The packages follow a distinctive naming pattern based on Indonesian names and food terms, leading researchers to nickname the campaign the IndonesianFoods Worm. The packages often present as Next.js projects and, according to the analysis, were published from a small set of npm accounts in a repeated, automated fashion.

Each malicious package contains a single JavaScript file with names such as “auto.js” or “publishScript.js” that remains dormant until a user explicitly executes it with a command like “node auto.js.” The script removes the [“private”: true] setting from package.json, then proceeds to craft and publish additional packages.

The file runs in an infinite loop that generates random package names and version numbers and issues “npm publish” repeatedly, reportedly creating a new package every seven to 10 seconds. Researchers calculated this pace can produce roughly 12 packages per minute, about 720 per hour or some 17,000 per day.

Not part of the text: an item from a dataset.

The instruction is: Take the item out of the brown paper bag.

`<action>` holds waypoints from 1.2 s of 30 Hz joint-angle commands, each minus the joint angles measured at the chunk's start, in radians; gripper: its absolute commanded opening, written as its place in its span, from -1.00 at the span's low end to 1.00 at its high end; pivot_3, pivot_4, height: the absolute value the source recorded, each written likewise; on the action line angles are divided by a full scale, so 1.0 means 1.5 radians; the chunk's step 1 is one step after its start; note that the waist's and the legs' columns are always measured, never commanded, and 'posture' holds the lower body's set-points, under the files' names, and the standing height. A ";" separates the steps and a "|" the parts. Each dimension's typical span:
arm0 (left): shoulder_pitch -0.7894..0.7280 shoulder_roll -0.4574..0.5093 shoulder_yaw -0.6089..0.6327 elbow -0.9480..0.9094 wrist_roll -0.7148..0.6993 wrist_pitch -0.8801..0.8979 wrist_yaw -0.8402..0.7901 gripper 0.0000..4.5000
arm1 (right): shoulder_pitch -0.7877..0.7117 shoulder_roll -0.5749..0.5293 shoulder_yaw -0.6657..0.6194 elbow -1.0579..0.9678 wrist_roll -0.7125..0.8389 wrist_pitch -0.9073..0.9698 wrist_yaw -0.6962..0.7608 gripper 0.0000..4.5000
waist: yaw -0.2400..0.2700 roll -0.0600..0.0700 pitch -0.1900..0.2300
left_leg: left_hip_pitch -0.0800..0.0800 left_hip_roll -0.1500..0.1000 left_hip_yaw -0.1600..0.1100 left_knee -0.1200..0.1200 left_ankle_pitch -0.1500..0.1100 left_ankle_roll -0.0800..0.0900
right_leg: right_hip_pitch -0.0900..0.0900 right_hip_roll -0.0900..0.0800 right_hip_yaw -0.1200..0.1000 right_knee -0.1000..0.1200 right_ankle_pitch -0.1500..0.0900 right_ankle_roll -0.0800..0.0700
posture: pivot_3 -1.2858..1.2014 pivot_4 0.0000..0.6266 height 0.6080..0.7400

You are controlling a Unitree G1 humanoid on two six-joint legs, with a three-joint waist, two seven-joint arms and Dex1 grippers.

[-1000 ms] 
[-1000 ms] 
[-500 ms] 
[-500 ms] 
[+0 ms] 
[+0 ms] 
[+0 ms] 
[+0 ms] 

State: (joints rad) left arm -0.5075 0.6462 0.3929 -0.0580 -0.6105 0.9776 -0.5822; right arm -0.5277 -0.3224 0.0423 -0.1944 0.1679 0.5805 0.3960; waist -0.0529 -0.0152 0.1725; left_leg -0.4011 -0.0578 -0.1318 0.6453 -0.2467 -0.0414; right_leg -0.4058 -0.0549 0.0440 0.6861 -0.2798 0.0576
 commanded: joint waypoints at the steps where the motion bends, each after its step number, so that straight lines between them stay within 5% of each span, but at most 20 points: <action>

Researchers said the campaign references other attacker-controlled packages as dependencies, which can force package managers to fetch expanding dependency trees and strain registry bandwidth. The operation has ties to an earlier campaign documented by security firms including Sonatype that abused the Tea protocol, and some spam packages include a tea.yaml file listing TEA accounts and potential reward addresses, suggesting a monetization angle tied to TEA token rewards described in project documentation.

Endor Labs flagged a second variant that uses random English words for package names, and researchers warned the campaign exploits a blind spot in scanners because the malicious code does not run during installation. Sonatype researchers and others described the incident as a large‑scale, self‑publishing worm that amplifies load on security and registry systems.

Investigators said it is not clear who is behind the campaign; code and infrastructure indicators may point to operators working from Indonesia, but attribution remains unconfirmed. The campaign’s apparent focus has been to flood the ecosystem rather than to exfiltrate data or directly compromise developer machines.

A GitHub spokesperson said the company has removed the packages in question from npm and that it disables malicious packages that violate GitHub’s Acceptable Use Policies. The spokesperson also said the company uses a combination of manual review and automated detection to mitigate abuse and encourages community reporting.